Saturday, May 30, 2015

Sunday Reading, A Fellowship of Differents #7



I am continuing to read through Scot McKnight’s new book A Fellowship of Differents: Showing The World God’s Design for Life Together. In this book McKnight makes the point that the church is not and is not to be a unity based on everyone being the same but a tasty dinner salad in which each ingredient contributes its unique flavor to the whole. The only way that this can work is through the power of the Spirit producing love in us for those who are not like us. The church is, thus, a place where people who wouldn’t normally be together, grow together into God’s image. I am going through the book one section at a time every Sunday, posting some quotes on my Facebook page and a summary here on my blog. I welcome comments on my Facebook page. Quotes from the book are in blue.
Part 5 of the book is on Newness. Paul says that “in Christ” we are a new creation. McKnight sees 4 new aspects to that newness: Freedom, Faithfulness, Guidance and Politics. All of these are placed in us by God’s working through the Holy Spirit as we respond with a “rugged commitment” to love God with all our being and love our neighbor (who is very different than us) as we love ourselves.
First, we have a new freedom. The bottom line on this freedom is that it comes from God, not from anything external and is a freedom to be what God has made us to be. It is a freedom to break out of social boundaries and love others. It is freedom from God’s judgment and enslavement to sin. It is a freedom to live within the only constraint which is to love. We are not bound by others’ reactions to us because we can love them not “for who they are now but for what God will make them in the kingdom.”

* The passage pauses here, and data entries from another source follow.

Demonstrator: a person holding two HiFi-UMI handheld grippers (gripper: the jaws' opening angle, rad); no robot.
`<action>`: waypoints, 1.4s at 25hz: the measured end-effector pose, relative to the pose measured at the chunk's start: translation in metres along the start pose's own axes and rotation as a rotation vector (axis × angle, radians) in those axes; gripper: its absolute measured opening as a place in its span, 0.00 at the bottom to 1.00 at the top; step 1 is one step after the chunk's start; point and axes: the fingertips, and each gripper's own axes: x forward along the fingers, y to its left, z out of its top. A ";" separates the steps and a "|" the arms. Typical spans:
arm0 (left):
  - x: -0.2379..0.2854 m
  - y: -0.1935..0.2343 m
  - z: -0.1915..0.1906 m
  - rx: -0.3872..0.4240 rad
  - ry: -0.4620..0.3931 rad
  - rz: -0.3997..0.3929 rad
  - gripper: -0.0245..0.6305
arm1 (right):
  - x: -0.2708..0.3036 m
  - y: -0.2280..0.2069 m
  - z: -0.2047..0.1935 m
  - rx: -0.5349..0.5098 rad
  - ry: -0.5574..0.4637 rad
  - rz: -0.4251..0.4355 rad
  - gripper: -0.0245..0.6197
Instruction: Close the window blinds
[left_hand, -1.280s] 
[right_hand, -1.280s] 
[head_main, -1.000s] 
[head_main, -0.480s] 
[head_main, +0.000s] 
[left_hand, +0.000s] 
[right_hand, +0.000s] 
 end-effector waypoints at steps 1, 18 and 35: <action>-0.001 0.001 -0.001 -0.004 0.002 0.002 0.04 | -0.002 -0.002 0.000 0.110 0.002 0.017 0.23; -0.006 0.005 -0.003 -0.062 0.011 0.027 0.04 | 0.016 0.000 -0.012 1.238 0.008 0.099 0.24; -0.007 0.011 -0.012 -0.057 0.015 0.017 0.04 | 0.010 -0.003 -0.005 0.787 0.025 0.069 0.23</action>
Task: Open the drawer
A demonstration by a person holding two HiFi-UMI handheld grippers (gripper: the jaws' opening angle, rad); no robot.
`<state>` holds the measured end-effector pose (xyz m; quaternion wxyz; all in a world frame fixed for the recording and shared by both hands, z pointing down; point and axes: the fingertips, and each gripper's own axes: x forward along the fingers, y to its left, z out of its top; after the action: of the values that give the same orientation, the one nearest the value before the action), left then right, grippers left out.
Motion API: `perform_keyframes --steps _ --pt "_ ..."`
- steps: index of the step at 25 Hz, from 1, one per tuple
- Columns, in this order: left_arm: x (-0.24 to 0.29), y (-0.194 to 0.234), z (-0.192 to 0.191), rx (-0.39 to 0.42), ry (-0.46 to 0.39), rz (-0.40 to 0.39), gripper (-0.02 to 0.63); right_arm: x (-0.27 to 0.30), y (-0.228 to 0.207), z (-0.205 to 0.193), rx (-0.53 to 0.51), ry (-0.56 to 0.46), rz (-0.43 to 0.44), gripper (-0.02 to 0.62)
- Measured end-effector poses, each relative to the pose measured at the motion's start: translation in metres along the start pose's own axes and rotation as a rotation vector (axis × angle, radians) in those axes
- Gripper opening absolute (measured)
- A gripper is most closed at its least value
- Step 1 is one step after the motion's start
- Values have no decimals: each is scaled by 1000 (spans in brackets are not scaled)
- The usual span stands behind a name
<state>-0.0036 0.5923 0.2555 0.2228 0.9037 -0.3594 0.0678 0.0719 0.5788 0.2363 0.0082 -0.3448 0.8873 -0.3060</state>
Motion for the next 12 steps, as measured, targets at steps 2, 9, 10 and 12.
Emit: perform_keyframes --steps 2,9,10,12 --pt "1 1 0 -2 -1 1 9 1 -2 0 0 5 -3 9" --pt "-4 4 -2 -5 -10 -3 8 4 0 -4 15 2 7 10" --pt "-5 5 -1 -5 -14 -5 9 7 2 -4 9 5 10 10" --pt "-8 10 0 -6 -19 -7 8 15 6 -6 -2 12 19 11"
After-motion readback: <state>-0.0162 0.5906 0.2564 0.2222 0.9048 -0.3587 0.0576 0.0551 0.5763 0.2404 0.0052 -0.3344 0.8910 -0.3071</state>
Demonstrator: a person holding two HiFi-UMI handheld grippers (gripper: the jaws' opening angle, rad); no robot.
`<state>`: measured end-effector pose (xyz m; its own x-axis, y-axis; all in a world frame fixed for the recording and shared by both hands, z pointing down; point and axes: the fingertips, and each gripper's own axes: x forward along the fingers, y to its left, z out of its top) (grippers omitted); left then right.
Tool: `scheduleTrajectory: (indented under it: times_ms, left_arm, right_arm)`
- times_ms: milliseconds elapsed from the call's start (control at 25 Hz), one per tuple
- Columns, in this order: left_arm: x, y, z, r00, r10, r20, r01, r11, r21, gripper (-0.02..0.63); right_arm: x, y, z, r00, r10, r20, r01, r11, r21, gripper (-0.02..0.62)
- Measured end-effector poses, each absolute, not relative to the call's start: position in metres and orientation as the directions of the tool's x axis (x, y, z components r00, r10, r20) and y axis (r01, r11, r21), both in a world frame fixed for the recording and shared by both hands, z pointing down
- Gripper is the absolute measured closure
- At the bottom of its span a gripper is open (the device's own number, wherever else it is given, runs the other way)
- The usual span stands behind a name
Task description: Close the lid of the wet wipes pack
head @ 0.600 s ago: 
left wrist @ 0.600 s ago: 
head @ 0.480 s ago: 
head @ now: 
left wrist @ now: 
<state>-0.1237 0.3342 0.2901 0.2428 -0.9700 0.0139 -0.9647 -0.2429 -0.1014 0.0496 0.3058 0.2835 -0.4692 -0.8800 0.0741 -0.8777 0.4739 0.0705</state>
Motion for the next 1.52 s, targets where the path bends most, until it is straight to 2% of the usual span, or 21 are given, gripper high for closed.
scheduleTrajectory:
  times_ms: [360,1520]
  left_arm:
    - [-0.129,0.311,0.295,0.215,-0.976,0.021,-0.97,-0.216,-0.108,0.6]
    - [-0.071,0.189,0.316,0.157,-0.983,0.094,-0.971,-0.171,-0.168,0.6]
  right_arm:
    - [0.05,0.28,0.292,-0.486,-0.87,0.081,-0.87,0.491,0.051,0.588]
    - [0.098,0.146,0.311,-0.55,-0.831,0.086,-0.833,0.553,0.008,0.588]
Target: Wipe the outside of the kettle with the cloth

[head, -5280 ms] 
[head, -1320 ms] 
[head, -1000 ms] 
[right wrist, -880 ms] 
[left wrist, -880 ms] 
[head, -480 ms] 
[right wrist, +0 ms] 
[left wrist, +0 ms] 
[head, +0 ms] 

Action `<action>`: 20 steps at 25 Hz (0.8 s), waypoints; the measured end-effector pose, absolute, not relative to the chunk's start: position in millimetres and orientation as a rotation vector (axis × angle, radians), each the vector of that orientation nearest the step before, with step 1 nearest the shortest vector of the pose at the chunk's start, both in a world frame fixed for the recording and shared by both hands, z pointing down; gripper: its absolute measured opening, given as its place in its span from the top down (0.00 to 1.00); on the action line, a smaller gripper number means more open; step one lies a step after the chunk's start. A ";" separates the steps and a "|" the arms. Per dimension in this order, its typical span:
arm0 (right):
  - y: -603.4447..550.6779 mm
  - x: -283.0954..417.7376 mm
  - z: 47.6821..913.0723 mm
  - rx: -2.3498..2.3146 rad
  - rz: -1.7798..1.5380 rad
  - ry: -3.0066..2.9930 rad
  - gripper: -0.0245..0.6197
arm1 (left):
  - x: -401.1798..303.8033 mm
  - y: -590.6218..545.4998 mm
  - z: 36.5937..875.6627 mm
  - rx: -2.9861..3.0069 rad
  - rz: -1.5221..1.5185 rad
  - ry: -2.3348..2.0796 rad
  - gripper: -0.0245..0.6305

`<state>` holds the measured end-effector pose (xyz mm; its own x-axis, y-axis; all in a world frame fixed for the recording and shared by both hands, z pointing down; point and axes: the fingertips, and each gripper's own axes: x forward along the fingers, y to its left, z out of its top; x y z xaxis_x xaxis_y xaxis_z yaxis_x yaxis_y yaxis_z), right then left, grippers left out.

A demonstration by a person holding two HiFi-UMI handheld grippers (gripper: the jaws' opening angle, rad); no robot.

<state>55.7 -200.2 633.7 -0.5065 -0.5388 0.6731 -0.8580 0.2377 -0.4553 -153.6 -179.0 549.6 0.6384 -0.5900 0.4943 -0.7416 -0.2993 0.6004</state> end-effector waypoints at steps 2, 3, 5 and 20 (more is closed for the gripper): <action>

Yes, a life of freedom means exploring new ideas and new ways of living, which requires discernment. Discernment about how freedom means fellowship, godliness, holiness, love, justice, wisdom, and peace, and how it does not mean indulgence, greed, vindictiveness, and narcissism. 149

The second Newness that God gives us is A New Faithfulness. This is faith seen over the long-haul of life. God’s power for it is placed in us from the moment we know Jesus but it “is unleashed in us as we look to, lean on, and love God,” and “is the result of a lifetime of daily commitments.” It is mostly ordinary people making a daily decision to live the way Jesus would do.
We live ordinary lives, and faithfulness is about learning that being ordinary is okay. The ordinary Christian life of the ordinary Christian is faithfulness. How does it happen? God’s grace. 165

The third gift we receive from God is A New Guidance. McKnight characterizes God as a “charismatic Anglican” with a mix of routine and spontaneity that allowed this “fellowship of differents” to make God-led decisions together. It starts with being scripture-led which means being constrained by the clear principles of God’s Word. The church must also be Spirit-led as we hear from God how we are to apply His word to new situations and develop a mission which is biblically founded but meets the needs of where we are today. In other words, “we are to plan in light of God’s Scripture-soaked mission, but we must be open to the Spirit’s interruption. Here are four necessary words for that guidance: Scripture, Spirit, mission, and plans.”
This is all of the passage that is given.